• Brief
Write the listing below out again word for word, without a single picture.

• Supplied material
· · · ·

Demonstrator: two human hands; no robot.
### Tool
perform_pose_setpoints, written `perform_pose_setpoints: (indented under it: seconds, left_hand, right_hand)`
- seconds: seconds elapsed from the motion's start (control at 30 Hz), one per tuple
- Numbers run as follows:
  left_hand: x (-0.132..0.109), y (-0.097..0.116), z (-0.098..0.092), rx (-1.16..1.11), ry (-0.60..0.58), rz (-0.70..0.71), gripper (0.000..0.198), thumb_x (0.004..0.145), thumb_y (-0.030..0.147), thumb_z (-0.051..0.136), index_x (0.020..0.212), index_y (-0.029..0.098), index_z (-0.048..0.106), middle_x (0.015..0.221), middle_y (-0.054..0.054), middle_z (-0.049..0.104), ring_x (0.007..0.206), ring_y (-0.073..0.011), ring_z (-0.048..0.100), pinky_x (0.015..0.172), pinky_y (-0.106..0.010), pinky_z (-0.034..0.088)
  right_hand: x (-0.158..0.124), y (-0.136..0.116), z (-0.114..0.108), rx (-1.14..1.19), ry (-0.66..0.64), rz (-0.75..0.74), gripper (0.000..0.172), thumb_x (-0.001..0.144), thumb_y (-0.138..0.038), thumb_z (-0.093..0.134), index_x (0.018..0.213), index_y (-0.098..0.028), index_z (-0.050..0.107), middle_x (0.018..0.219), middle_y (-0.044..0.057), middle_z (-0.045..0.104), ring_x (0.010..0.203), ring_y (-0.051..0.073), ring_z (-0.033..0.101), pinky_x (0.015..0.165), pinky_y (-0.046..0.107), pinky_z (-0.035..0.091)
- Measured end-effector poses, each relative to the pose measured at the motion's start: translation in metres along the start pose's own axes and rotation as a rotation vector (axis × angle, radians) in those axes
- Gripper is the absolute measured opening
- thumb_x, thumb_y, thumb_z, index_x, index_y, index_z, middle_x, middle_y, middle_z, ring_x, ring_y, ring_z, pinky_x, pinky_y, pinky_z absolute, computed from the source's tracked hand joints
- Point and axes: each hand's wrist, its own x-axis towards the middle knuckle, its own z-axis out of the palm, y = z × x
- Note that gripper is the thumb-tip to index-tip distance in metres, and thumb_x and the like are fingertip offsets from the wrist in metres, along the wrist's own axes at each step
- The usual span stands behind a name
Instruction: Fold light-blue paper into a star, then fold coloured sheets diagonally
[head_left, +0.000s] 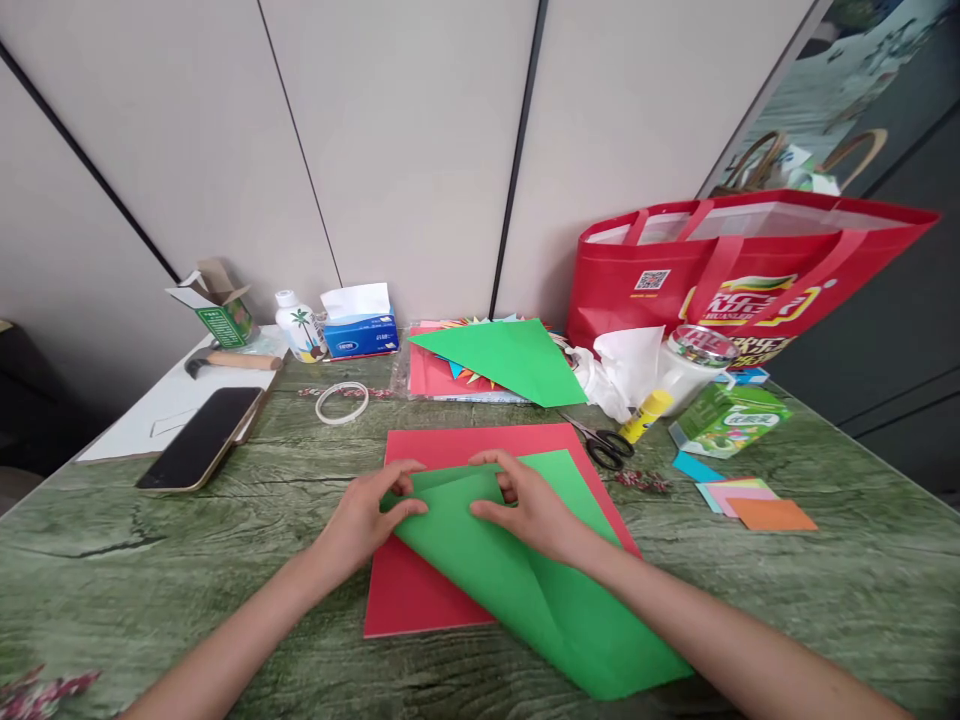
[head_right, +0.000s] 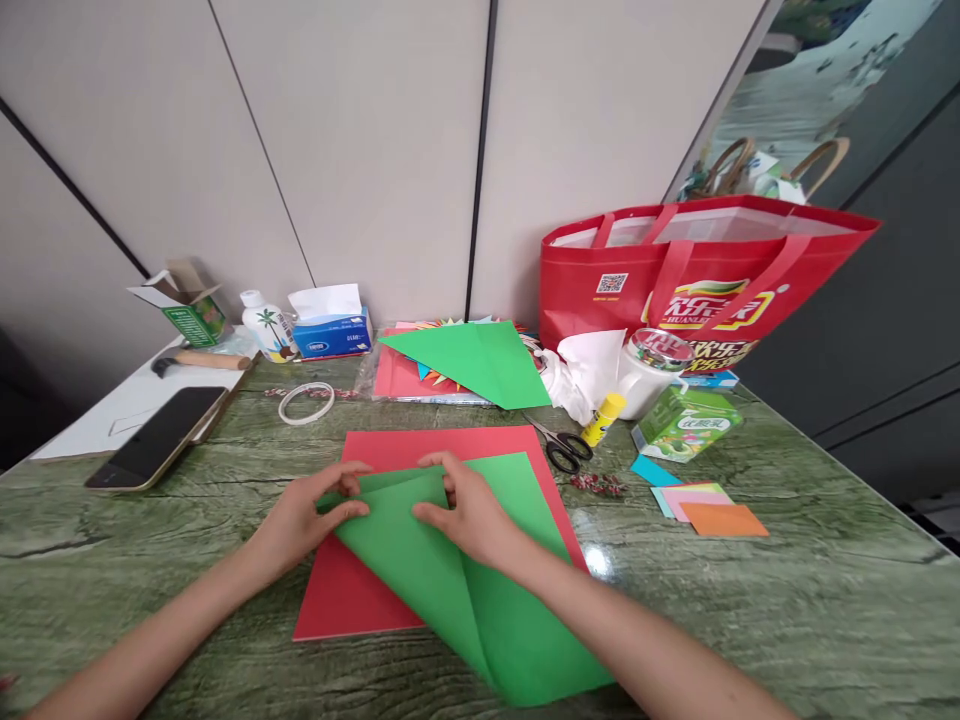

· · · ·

• Answer box
Demonstrator: two human hands; no robot.
### Tool
perform_pose_setpoints, written `perform_pose_setpoints: (indented under it: seconds, left_hand, right_hand)`
- seconds: seconds elapsed from the motion's start (control at 30 Hz), one per tuple
- Numbers run as follows:
  left_hand: x (-0.132..0.109), y (-0.097..0.116), z (-0.098..0.092), rx (-1.16..1.11), ry (-0.60..0.58), rz (-0.70..0.71), gripper (0.000..0.198), thumb_x (0.004..0.145), thumb_y (-0.030..0.147), thumb_z (-0.051..0.136), index_x (0.020..0.212), index_y (-0.029..0.098), index_z (-0.048..0.106), middle_x (0.015..0.221), middle_y (-0.054..0.054), middle_z (-0.049..0.104), ring_x (0.007..0.206), ring_y (-0.073..0.011), ring_z (-0.048..0.100), pinky_x (0.015..0.172), pinky_y (-0.106..0.010), pinky_z (-0.034..0.088)
  right_hand: x (-0.158..0.124), y (-0.136..0.116), z (-0.114..0.108), rx (-1.14..1.19), ry (-0.66..0.64), rz (-0.75..0.74), gripper (0.000..0.172), thumb_x (-0.001..0.144), thumb_y (-0.138..0.038), thumb_z (-0.093..0.134), index_x (0.018..0.213), index_y (-0.098..0.028), index_z (-0.050..0.107), middle_x (0.018..0.219), middle_y (-0.044..0.057), middle_z (-0.045..0.104), ring_x (0.010..0.203), ring_y (-0.051..0.073), ring_z (-0.033..0.101), pinky_x (0.015..0.165), pinky_y (-0.046..0.107), pinky_z (-0.035..0.091)
- Measured end-effector poses, each relative to the pose measured at the motion's start: translation in metres along the start pose's own axes and rotation as a rotation vector (axis × angle, radians) in those axes
- Gripper is the absolute measured opening
- thumb_x, thumb_y, thumb_z, index_x, index_y, index_z, middle_x, middle_y, middle_z, ring_x, ring_y, ring_z, pinky_x, pinky_y, pinky_z absolute, computed from the source's tracked hand joints
- Point and axes: each hand's wrist, its own x-axis towards the middle knuckle, its own z-axis out of the palm, y = z × x
- Note that gripper is the thumb-tip to index-tip distance in metres, and thumb_x and the like are fingertip offsets from the wrist in metres, along the wrist's own axes at each step
- The usual span stands behind a name
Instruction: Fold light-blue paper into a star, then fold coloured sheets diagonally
[head_left, +0.000s] 
[head_right, +0.000s] 

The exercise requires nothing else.